WORK ORDER –
An exact restatement of all the data is required, with the pictures left out.
-- -- --
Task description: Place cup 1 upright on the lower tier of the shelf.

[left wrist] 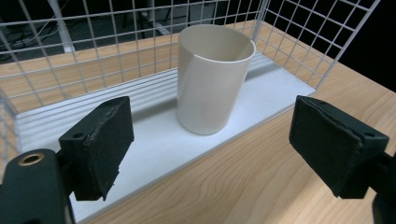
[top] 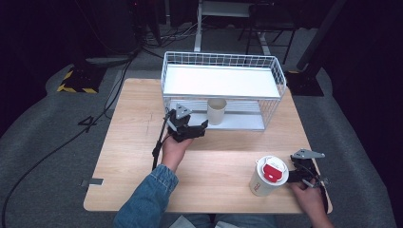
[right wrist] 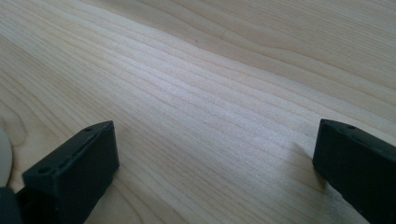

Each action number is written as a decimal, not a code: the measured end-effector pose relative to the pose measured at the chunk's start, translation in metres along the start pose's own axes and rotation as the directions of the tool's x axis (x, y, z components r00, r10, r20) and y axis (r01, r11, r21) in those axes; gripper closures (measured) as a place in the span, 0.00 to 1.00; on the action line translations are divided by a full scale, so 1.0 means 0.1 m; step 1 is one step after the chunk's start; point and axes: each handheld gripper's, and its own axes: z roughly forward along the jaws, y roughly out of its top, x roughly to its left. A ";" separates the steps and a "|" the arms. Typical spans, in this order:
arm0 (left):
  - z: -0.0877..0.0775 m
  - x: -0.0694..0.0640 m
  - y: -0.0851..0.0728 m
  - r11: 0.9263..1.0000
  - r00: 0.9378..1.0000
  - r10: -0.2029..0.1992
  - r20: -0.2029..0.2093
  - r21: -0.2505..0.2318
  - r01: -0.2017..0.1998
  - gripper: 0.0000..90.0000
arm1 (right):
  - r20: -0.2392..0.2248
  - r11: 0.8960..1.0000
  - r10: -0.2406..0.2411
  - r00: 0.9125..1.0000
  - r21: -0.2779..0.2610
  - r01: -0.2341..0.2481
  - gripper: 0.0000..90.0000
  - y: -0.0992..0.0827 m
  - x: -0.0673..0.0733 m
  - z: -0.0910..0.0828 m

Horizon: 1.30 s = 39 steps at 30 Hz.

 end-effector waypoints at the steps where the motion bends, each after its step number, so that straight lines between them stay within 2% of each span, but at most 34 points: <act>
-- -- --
REPLY TO THE EXERCISE –
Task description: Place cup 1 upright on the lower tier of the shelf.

[left wrist] 
[top] 
[right wrist] 

Each action number is written as a decimal, not a code: the measured end-effector pose relative to the pose measured at the chunk's start, translation in metres along the start pose's own axes and rotation as the directions of the tool's x axis (x, y, z components r00, r10, r20) and y axis (r01, r11, r21) in those axes; gripper closures (measured) as a place in the span, 0.00 to 1.00; on the action line translations are divided by a full scale, so 1.0 means 0.1 m; step 1 is one step after the chunk's start; point and axes: each handheld gripper's, and its own axes: z roughly forward along the jaws, y roughly out of its top, x roughly to its left. A ";" separates the steps and a "|" the arms. Typical spans, in this order:
arm0 (left):
  - z: -0.0877..0.0775 m
  - x: -0.0694..0.0640 m
  - y: -0.0851..0.0728 m
  - r11: 0.9263..1.0000
  - r00: 0.9378..1.0000
  - r10: -0.2029..0.1992
  - r20: -0.2029..0.2093
  - r21: -0.2505..0.2318
  - r01: -0.2017..0.1998
  - gripper: 0.0000..90.0000
arm1 (right):
  - r20: -0.2392..0.2248
  - r11: 0.8960..1.0000
  - r10: -0.2406..0.2411
  - r00: 0.9125..1.0000
  - r21: -0.2779..0.2610
  - r01: -0.2341..0.2481
  - gripper: 0.0000..90.0000
  - y: -0.0992..0.0827 m
  - x: -0.0673..0.0733 m
  - z: -0.0910..0.0828 m

Horizon: 1.30 s = 39 steps at 30 Hz.

 end-effector waypoints at the steps where the motion bends, each after its step number, so that straight lines between them stay within 2% of each span, but at most 34 points: <act>

Nothing more remains to be added to this answer.